Momelotinib is a potent, selective, orally bioavailable inhibitor of JAK1, JAK2, and ACVR1/ALK2. In 2018, Sierra Oncology acquired the drug from Gilead Sciences for $198 million (including milestone payments).

Mechanism of Action of Momelotinib

Momelotinib is currently being developed for the treatment of patients with symptomatic and anemic myelofibrosis who have been previously treated with an approved JAK inhibitor. Since the initiation of clinical studies in 2009, over 1,200 patients have been treated with momelotinib, including approximately 1,000 patients treated for myelofibrosis, with some patients receiving treatment for more than 11 years.
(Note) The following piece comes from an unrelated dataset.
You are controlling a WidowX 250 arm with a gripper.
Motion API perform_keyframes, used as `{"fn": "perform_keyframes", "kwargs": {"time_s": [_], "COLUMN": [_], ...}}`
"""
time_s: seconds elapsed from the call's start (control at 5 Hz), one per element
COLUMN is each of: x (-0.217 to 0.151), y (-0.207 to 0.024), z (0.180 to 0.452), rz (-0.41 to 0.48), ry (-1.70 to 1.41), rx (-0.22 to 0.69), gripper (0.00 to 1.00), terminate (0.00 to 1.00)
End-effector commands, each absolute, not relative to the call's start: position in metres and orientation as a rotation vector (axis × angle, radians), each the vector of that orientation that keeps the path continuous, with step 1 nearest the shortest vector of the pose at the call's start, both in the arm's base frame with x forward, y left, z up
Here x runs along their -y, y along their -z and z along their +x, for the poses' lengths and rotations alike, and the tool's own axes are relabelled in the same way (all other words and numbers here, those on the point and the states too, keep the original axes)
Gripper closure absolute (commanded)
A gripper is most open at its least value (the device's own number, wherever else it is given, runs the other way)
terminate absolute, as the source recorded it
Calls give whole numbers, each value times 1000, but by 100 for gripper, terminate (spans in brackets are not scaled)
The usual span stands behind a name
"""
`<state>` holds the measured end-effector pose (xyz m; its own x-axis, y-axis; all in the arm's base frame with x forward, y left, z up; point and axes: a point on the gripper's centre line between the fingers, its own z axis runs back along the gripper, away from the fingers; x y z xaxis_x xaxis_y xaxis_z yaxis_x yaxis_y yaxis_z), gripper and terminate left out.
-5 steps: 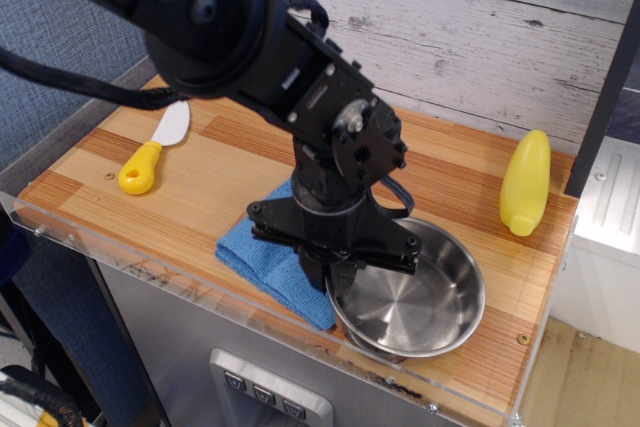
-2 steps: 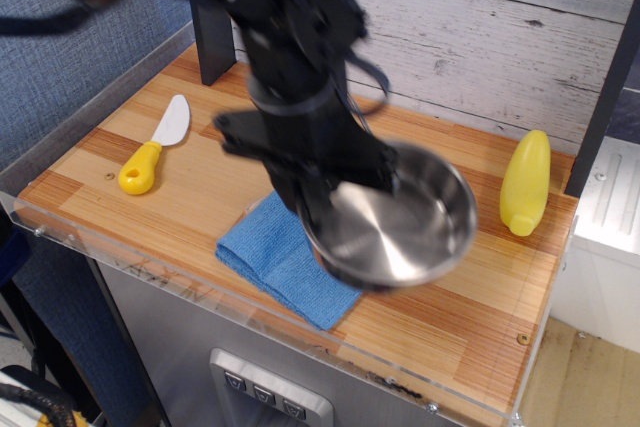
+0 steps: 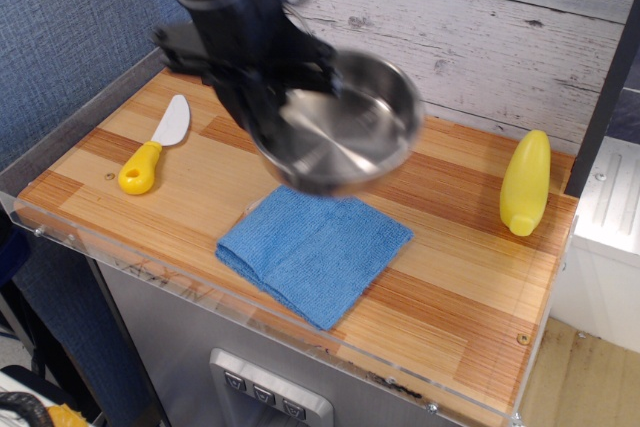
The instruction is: Place the pot behind the knife.
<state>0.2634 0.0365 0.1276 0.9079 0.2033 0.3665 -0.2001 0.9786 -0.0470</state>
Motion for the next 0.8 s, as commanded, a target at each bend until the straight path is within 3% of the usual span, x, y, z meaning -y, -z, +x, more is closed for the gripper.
{"fn": "perform_keyframes", "kwargs": {"time_s": [0.0,0.6], "x": [-101,-171], "y": [-128,-94], "z": [293,329], "rz": [10,38], "ry": [-317,-452], "rx": [390,345], "gripper": [100,100], "terminate": [0,0]}}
Notably, momelotinib is the first and only JAK inhibitor to demonstrate positive data across all key markers of disease symptoms, spleen response, and anemia.

Topline data from 195 patients (BBM n=130; DAN n=65) include:

——Total Symptom Score (TSS) reduction >50% (primary endpoint): 25% of patients in the MMB treatment group achieved this goal compared to 9% in the control group (p=0.0095);

——Transfusion independence (TI, secondary endpoint): 31% of patients in the MMB treatment group achieved this goal compared to 20% in the control group (one-sided p=0.0064; non-inferiority);

——Spleen Response Rate (SRR) >35% (secondary endpoint): 23% of patients in the MMB treatment group achieved this goal compared to 3% in the control group (p=0.0006);

——During the randomized treatment period, the incidence of grade 3 or higher severe adverse events was 54% in the MMB treatment group and 65% in the control group. Serious treatment-emergent adverse events occurred in 35% and 40% of patients in the MMB treatment and control groups, respectively.

——Mean baseline characteristics across all patients were TSS of 27, hemoglobin level (Hgb) of 8 g/dL, and platelet count of 145 x 10E9/L.